In Liberia, civil society groups, government, community leaders, and donors have come together in the capital Monrovia for a learning and knowledge exchange aimed at streamlining efforts to utilise new laws for strengthening customary land rights for rural communities.
Liberia has suffered from decades of conflicts driven by tensions over land, but legislation passed in 2018 has stirred new hope of offering communities a chance to secure legal tenure over their territories, thus reducing tensions and offering a brighter socio-economic future for rural Liberians.
A Tenure Facility-backed project has already helped develop tools for communities to start the complex process of having their land rights recognised, and this learning event, jointly convened by civil society and government, aimed to share experiences, and learn for the future.
“This conference is important because it’s going to help us showcase the lessons we’ve learnt on the ground, from supporting communities in customary land rights formalisation,” Nora Bowier, Coordinator for the Sustainable Development Institute (SDI), a Tenure Facility partner, said ahead of the event.
“It’s also important because we don’t have the tools needed yet to support customary land rights formalisation, we don’t have tools to support governance, boundary harmonisation and the technical aspects concerning mapping. The only tool we have is what we developed in the Tenure Facility phase one.”

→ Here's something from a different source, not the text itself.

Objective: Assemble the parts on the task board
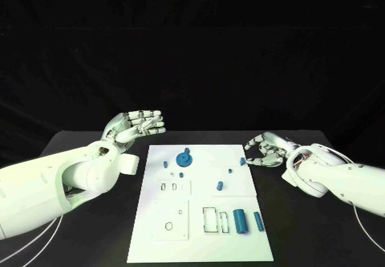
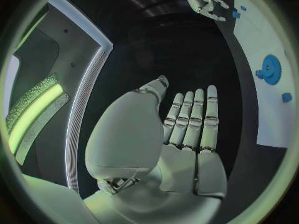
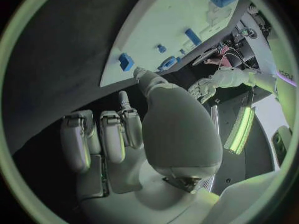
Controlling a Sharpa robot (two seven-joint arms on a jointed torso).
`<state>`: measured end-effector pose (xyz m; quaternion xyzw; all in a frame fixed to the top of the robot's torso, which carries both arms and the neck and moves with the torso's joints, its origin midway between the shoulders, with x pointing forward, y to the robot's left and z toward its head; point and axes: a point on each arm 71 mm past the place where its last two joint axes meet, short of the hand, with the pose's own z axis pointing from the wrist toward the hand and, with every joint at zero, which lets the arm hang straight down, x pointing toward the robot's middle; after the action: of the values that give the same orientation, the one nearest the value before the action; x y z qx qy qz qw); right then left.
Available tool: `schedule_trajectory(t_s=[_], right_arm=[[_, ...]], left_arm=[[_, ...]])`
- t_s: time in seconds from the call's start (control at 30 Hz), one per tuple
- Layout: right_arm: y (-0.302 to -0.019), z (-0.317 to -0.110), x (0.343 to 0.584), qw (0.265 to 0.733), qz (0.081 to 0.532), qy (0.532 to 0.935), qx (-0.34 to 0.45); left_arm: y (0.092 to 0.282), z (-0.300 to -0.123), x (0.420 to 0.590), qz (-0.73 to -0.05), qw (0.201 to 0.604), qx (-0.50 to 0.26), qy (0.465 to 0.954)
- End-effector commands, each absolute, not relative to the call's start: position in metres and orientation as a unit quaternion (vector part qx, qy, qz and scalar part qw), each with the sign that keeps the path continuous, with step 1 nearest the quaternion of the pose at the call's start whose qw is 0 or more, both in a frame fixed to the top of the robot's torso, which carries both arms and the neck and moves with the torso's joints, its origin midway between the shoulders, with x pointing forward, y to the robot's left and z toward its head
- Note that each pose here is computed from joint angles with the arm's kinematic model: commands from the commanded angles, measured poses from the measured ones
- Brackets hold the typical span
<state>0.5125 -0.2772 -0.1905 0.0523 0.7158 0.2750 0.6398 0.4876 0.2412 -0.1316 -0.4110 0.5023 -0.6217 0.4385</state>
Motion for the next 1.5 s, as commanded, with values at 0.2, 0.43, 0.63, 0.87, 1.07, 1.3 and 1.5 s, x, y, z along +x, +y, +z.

"The partners’ good relationship with the Liberian Land Authority has been significant for the success of the project,"
The Tenure Facility is currently supporting a second phase in Liberia, aiming to build on initial successes, and already around half a million hectares of forestland have been formalised according to the new law .
The Learning event held sessions looking both at current progress, as well as exploring ways to scale up successes and how to improve regulation and implementation of legislation.

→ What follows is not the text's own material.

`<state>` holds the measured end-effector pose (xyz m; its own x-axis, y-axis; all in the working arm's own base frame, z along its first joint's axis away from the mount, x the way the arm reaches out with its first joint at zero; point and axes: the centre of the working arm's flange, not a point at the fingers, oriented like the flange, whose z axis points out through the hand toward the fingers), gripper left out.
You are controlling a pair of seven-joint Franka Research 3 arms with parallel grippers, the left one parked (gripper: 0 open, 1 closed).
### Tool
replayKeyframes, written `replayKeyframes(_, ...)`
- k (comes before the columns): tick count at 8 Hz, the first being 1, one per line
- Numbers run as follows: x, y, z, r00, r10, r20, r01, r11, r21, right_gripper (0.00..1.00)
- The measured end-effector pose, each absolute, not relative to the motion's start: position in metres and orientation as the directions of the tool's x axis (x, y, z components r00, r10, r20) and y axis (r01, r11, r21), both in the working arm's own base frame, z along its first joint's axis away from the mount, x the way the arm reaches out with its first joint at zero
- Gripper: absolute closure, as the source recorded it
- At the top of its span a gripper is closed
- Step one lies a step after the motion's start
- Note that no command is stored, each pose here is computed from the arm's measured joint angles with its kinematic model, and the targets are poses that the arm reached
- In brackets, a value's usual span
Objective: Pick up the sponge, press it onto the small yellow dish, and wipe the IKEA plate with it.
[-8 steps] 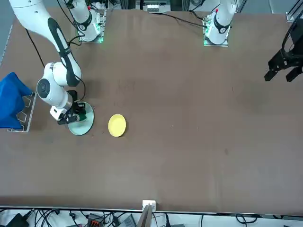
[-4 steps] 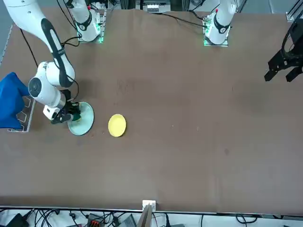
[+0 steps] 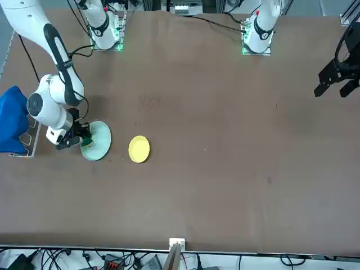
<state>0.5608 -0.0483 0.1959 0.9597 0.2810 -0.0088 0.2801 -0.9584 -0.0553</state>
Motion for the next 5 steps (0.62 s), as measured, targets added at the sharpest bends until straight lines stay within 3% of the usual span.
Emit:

The gathering is the latest sign of cooperation between the government’s Land Authority, civil society and communities. While this collaboration has not been without its challenges, it has been largely positive, and highlights the importance of working together to advance indigenous and local land rights, a challenge faced in many countries around the world.

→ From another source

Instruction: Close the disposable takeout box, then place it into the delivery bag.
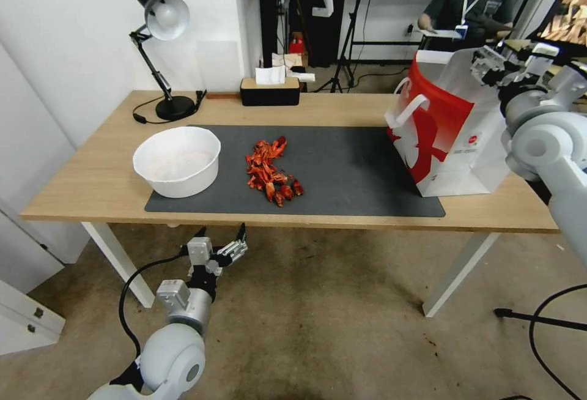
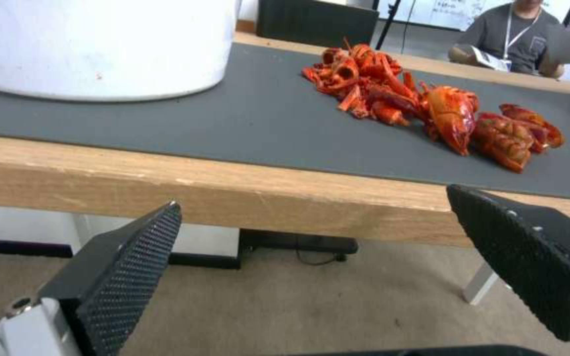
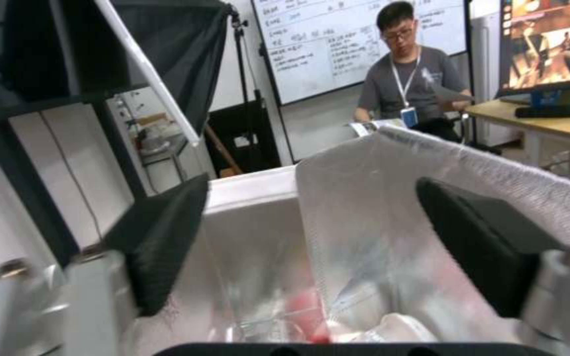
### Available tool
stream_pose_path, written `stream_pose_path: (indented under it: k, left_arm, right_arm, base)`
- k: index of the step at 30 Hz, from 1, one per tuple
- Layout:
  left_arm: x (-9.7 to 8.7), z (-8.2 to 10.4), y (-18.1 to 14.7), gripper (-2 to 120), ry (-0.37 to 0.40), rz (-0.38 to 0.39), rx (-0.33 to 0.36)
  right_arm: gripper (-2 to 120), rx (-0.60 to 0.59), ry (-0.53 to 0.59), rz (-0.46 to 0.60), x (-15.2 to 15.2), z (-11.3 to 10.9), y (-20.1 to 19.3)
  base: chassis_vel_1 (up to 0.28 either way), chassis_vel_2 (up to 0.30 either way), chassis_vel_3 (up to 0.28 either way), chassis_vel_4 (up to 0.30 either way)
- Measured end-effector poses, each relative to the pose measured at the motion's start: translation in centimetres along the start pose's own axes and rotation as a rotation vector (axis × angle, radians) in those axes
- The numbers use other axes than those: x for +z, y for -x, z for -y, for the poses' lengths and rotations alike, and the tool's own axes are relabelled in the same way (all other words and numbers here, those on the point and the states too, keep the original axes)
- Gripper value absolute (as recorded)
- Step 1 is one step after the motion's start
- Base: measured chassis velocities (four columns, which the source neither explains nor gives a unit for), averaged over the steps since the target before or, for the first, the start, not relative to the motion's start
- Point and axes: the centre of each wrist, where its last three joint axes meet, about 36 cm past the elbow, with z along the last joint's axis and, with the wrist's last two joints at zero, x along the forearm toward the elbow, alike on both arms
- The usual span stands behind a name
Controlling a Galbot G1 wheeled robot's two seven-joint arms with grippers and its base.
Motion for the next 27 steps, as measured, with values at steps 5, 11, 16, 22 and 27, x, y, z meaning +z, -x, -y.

In a signal of the government’s commitment, the country’s Foreign Minister Dee-Maxwell Saah Kemayah was one of several high-profile figures who addressed the start of the event.
The Tenure Facility’s Executive Director, Nonette Royo, also delivered a recorded address, hailing the efforts of stakeholders in creating hope for stronger land rights in the future through the latest Tenure Facility-backed initiative.
“The partners’ good relationship with the Liberian Land Authority has been significant for the success of the project,” Royo stated.
“There have been many owners of this success in addition to the LLA, (including) the local actors and the many development agencies that supported this process early on and continuously, like USAID, and the World Bank, UK-DFID, Norad and Sida among others”.
"We are showcasing a lot of women, and we’re calling on the government to support more women’s land rights, because women are farmers, and play a crucial role in managing the land,"
Royo was one of several key participants who said that the event was an opportunity to showcase the role of women within the new land rights framework, and the need to capitalize on progress towards equal rights in a country where women have traditionally suffered extreme marginalisation.
“We have women who are now part of the community assemblies, who act as co-chairs,” said Loretta Pope-Kai, head of programmes for the Foundation for Community Initiatives (FCI), one of Tenure Facility’s partners.
“We are showcasing a lot of women, and we’re calling on the government to support more women’s land rights, because women are farmers, and play a crucial role in managing the land.”